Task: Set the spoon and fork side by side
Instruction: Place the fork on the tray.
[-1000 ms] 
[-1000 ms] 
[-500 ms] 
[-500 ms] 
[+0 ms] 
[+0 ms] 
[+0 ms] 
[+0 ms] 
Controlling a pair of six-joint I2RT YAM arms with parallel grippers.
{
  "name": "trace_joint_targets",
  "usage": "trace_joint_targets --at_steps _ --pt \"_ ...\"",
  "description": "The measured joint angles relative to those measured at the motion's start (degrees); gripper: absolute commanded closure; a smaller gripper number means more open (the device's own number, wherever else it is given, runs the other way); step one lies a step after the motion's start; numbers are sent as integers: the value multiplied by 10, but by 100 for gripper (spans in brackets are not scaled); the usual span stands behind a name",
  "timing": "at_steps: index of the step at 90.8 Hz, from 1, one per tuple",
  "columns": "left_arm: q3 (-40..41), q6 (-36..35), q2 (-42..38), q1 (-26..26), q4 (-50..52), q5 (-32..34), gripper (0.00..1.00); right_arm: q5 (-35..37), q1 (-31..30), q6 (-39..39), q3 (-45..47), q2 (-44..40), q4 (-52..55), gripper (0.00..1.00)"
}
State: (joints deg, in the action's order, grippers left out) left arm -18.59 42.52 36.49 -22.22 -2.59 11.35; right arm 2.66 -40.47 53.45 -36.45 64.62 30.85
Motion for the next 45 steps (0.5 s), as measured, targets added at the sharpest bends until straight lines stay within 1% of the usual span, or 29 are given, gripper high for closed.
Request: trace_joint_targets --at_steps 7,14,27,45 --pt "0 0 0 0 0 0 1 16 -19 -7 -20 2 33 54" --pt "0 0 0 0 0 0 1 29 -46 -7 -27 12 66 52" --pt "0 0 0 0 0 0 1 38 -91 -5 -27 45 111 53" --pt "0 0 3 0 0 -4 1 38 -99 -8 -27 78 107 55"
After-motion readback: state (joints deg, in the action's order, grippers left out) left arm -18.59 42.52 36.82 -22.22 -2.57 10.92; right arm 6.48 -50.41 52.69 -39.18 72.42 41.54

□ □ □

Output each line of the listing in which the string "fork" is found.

Task: Set the spoon and fork side by side
Instruction: Place the fork on the tray.

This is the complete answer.